Ihave a fairly large collection of dividend-paying stocks in my portfolio, including seven real estate investment trusts (REITs). That means I collect both qualified and nonqualified dividends, with REIT income (of the nonqualified variety) largely treated as regular income.
But there’s a nuance here based on where I own the REITs that makes a huge difference when I pay my taxes and when I’m planning for the future. Here’s a closer look.
The list
My list of REIT holdings includes Realty Income (NYSE: O), W.P. Carey (NYSE: WPC), Federal Realty (NYSE: FRT), Ventas (NYSE: VTR), Simon Property Group (NYSE: SPG), Alpine Income Property Trust (NYSE: PINE), and, thanks to a Realty Income spinoff, Orion Office REIT (NYSE: ONL). There’s a lot going on here, which is increasingly obvious as I get ready to file my 2021 taxes.
For example, Orion Office, a recent spinoff from Realty Income, hasn’t paid a dividend yet, and Alpine, a small net lease REIT that I bought because of its fast-growing portfolio, I acquired in the middle of 2021. I also dividend-reinvest with all of my REITs, so the actual shares I own, and thus the income I receive, increases as time goes on. And, as if that weren’t complicated enough, five of the seven increased their dividends in 2021.
On top of all of that (and this is where things start to get more interesting), I own Federal Realty and Alpine in a tax-advantaged Roth account. So, for tax purposes, the income from these two REITs isn’t something that the government will ever touch.
Instead of trying to fully parse out the actual dollar figure from 2021, I’m going to give a rough run rate based on my current dividends here, rounding my share counts to make things easier on myself.
REIT | Latest Quarterly Dividend | Approx. Shares Owned | Full-Year Run Rate Dividend | Account Type |
---|---|---|---|---|
Realty Income | $0.7395 | 580 | $1,715 | Taxable |
W.P. Carey | $1.055 | 525 | $2,215 | Taxable |
Ventas | $0.45 | 575 | $1,035 | Taxable |
Simon Property Group | $1.65 | 315 | $2,079 | Taxable |
Orion Office REIT | N/A | 55 | $0 | Taxable |
Federal Realty | $1.07 | 365 | $1,562 | Roth |
Alpine Income Property Trust | $0.27 | 1,390 | $1,501 | Roth |
Total: | $10,107 |
Data source: Company financials and author calculations.

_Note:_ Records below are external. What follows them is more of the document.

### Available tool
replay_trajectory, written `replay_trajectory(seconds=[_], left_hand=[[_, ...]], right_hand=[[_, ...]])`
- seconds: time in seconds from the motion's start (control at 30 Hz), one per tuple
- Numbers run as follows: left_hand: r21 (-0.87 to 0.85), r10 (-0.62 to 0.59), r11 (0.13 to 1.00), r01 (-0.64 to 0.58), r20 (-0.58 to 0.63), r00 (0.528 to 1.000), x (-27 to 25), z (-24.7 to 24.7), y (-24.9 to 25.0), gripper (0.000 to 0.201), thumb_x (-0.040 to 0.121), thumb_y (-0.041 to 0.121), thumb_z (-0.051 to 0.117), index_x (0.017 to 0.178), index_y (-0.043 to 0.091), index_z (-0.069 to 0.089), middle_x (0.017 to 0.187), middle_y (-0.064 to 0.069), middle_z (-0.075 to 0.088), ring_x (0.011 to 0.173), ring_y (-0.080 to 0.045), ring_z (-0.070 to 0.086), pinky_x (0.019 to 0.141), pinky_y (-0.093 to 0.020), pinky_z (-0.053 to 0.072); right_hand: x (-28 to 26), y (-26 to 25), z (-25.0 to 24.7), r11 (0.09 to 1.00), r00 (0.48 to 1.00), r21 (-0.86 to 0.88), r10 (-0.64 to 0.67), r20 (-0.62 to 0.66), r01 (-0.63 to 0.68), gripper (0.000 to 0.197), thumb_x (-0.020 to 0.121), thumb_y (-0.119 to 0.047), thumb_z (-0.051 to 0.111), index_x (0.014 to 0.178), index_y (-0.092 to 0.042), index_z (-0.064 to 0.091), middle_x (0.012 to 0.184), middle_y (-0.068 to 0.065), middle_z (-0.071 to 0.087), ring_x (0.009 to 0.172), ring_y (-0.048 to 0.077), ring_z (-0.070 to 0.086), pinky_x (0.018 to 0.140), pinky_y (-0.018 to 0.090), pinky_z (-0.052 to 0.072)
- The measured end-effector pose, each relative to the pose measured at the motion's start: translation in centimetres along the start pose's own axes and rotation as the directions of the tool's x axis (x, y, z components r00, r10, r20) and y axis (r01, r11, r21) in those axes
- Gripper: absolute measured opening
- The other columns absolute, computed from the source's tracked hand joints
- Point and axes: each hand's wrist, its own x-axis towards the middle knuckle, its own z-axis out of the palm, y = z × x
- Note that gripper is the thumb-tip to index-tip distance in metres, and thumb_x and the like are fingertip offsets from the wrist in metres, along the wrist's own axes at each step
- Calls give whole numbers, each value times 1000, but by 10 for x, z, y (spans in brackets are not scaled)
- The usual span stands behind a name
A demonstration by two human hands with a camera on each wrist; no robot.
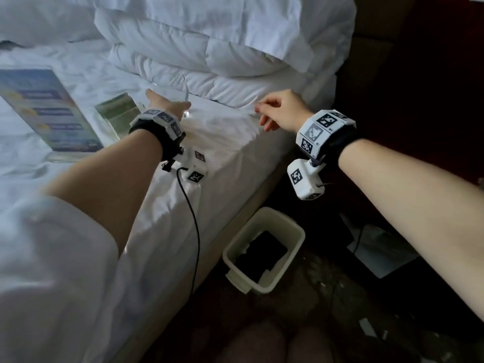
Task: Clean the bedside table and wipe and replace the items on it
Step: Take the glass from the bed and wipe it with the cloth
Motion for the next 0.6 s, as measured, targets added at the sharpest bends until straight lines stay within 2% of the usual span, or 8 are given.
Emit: replay_trajectory(seconds=[0.07, 0.13, 0.23, 0.3, 0.37, 0.43, 0.53, 0.6], left_hand=[[-16, 18, 1000, -19, -17, 1000, 7, 2, 0, 88, 81, 32, 69, 146, 9, 14, 142, -13, 40, 129, -31, 43, 104, -39, 37], [-6, 17, 1000, -17, -32, 999, 12, 3, 0, 82, 79, 35, 69, 141, 10, 21, 135, -13, 45, 122, -31, 48, 100, -40, 40], [-54, 17, 998, -18, -30, 999, 16, 7, 2, 82, 77, 34, 72, 138, 13, 22, 134, -13, 44, 119, -31, 49, 99, -43, 42], [-93, 37, 995, -40, -32, 999, 18, 10, 1, 79, 76, 30, 73, 135, 13, 24, 130, -13, 46, 114, -28, 51, 94, -40, 43], [-116, 70, 990, -75, -43, 997, 15, 12, 3, 77, 75, 31, 73, 134, 12, 27, 127, -11, 48, 109, -25, 53, 91, -36, 42], [-112, 132, 984, -136, -47, 990, 8, 15, 10, 78, 72, 37, 74, 133, 13, 31, 128, -9, 51, 109, -24, 54, 92, -32, 42], [-104, 234, 968, -227, 58, 970, -10, 28, 25, 80, 68, 38, 79, 130, 14, 35, 125, -5, 56, 112, -21, 56, 94, -28, 42], [-119, 303, 951, -287, 157, 940, -26, 43, 34, 79, 66, 37, 82, 127, 12, 38, 118, -5, 60, 107, -19, 58, 93, -29, 45]], right_hand=[[0, 9, -6, 1000, 1000, -1, 15, -15, -15, 22, 93, -21, 56, 72, -17, 61, 56, -2, 60, 34, 0, 53, 48, 20, 45], [-2, 18, -12, 1000, 999, 0, 27, -25, -27, 24, 92, -21, 57, 69, -19, 60, 56, -2, 60, 34, 0, 52, 48, 21, 45], [-10, 33, -24, 1000, 997, -10, 22, -68, -23, 22, 92, -19, 57, 84, -1, 66, 59, 1, 60, 36, 1, 53, 55, 24, 47], [-21, 43, -33, 998, 992, -50, 24, -123, -30, 24, 91, -19, 57, 88, 3, 67, 58, 0, 61, 37, 1, 54, 58, 23, 49], [-32, 53, -46, 993, 984, -112, 19, -177, -40, 24, 91, -20, 57, 86, 1, 68, 57, -1, 60, 36, 0, 54, 57, 19, 49], [-43, 63, -64, 974, 969, -216, 16, -245, -71, 24, 90, -23, 56, 84, -4, 69, 57, -3, 60, 36, -2, 54, 59, 20, 49], [-57, 84, -100, 916, 924, -348, 59, -378, -201, 18, 89, -27, 56, 84, -15, 69, 64, 0, 65, 43, -8, 55, 68, 30, 53], [-71, 97, -125, 855, 883, -411, 108, -457, -318, 17, 87, -30, 56, 89, -18, 69, 79, 6, 71, 60, -5, 63, 75, 35, 55]])
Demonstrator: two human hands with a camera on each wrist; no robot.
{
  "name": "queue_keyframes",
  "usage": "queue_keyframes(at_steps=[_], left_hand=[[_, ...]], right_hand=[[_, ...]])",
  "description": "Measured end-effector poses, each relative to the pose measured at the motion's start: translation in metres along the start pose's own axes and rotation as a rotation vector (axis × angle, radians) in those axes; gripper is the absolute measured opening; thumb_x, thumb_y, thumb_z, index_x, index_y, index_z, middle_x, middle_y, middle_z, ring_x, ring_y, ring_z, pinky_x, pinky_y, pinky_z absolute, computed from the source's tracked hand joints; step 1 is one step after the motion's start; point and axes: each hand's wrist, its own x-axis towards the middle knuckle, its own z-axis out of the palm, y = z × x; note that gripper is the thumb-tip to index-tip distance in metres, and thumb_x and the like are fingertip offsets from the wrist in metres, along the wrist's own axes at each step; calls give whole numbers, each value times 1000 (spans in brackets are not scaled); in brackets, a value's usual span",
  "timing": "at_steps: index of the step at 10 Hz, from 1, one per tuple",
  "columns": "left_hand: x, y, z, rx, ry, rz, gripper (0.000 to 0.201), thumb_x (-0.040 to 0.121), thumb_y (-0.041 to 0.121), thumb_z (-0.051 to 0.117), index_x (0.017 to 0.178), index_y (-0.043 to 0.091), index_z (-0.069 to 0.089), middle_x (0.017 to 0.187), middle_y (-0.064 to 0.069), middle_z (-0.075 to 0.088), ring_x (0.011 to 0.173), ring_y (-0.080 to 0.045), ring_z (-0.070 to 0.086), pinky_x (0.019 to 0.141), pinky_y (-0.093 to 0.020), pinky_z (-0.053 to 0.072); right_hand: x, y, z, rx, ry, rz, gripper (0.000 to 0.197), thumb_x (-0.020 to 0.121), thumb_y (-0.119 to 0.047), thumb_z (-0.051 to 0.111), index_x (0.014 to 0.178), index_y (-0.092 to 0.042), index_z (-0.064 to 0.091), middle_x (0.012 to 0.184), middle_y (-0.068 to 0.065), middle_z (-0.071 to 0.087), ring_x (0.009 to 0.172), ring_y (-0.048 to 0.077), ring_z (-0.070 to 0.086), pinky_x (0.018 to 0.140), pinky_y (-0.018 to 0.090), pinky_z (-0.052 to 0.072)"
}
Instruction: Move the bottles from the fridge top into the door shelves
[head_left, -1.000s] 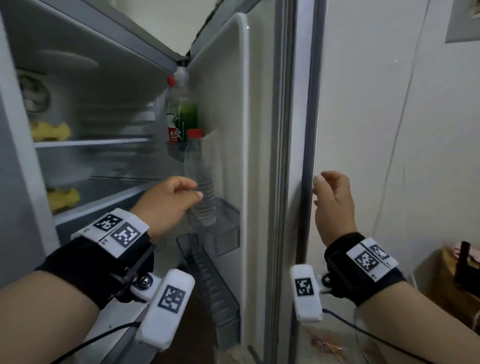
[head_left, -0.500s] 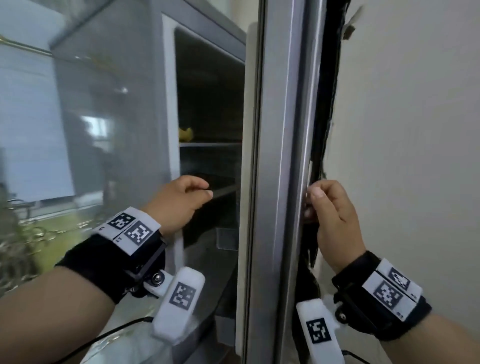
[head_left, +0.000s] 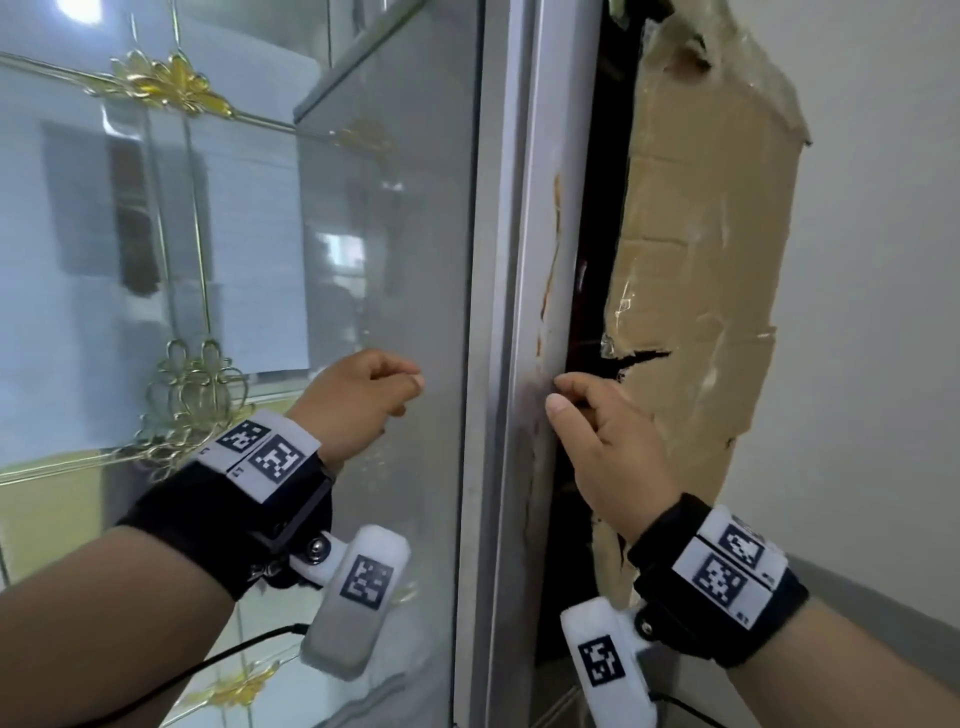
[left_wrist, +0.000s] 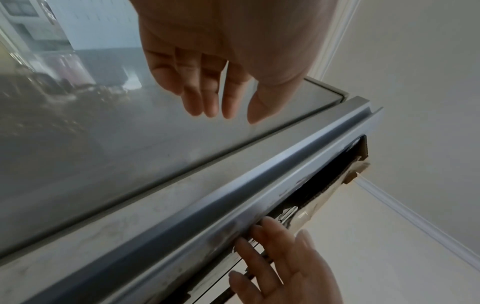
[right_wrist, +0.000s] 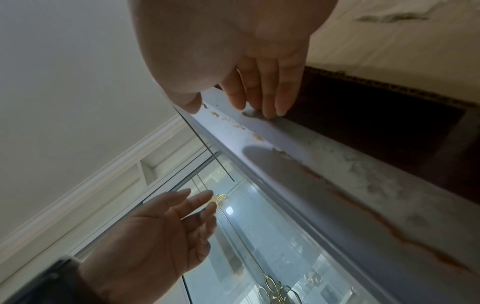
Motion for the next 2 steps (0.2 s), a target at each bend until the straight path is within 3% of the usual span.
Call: queue_keyframes(at_steps=[1, 2], left_hand=[[0, -3, -2, 4, -4, -10, 10, 85, 24, 55, 93, 25, 61, 88, 6, 62, 80, -13, 59, 63, -25, 43], [1, 0, -4, -17, 3, 18, 8, 85, 24, 55, 90, 27, 61, 89, 6, 62, 81, -13, 60, 64, -25, 43]], right_hand=[[0, -4, 2, -26, -31, 22, 44, 90, -39, 49, 129, -19, 56, 120, -6, 58, 100, 5, 56, 90, 22, 47], [-1, -6, -6, 56, -66, 65, 40, 90, -36, 52, 127, -22, 57, 120, -8, 59, 100, 2, 58, 93, 25, 51]])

That’s an exact number, but it’s not exactly what I collected in 2021 or will collect in 2022, for the reasons noted above. It’s a rough estimate but one that gives me a solid financial backstop in case adversity strikes. Note that in addition to these REIT holdings, I also own a fair number of high-yield stocks that add to the total dividends I receive.
Moving things around
What I find most interesting about all of this is that for many years, I wanted to own my big dividend payers in a taxable account. That’s the opposite of the advice you might receive from a financial advisor, but I wanted to ensure I could access the cash flows I was generating if I needed to. In a tax-advantaged account, that wouldn’t be possible without penalties and other complications. Yes, I had to pay taxes on the REIT income as if it were earned income, but I was willing to pay that price for the liquidity.
But, as I get closer to retirement and my daughter gets closer to being out of my house, the need for that security is waning. Thus, I own Federal Realty and Alpine Income Property Trust in a Roth account, for which I paid taxes on the contribution so that I wouldn’t have to pay taxes on any cash taken out of the account or on income generated within the account. So roughly 30% of the REIT income I generate is tax advantaged.
I’m planning to take that even higher over the next couple of years by selling assets in my taxable account and then buying them in my Roth account. I’ll likely end up paying capital gains taxes on the move, but, again, I’m shifting from building a nest egg while ensuring a day-to-day safety net to preparing to live off my dividend income. And in the event of a bear market, I’ll definitely use the opportunity to capture any losses that pop up.
In the decade or so I have before retirement, my goal is to get all of these REITs over to a Roth. If I can do that, I’ll be generating a healthy slug of tax-free income on top of the dividends I get from my stocks, which currently get more favorable tax treatment.
A final thought
Investing is a very personal affair, as we all have different goals and approaches that change over time. I’m in the middle of a transition as my working years dwindle and I look forward to retirement. In four years or so, after my daughter has graduated from college, my need to protect against adversity will be materially reduced. (I don’t have a mortgage, so her college is the only major expense I’m facing today.)
Looking at all of the dividend income I get from REITs and where it lives will become increasingly important in my future planning. Maybe I’ve done things backwards, but I’ve done them in a way that makes financial sense for me. Perhaps my thoughts here will help you decide how you want to treat your dividends as you travel through life.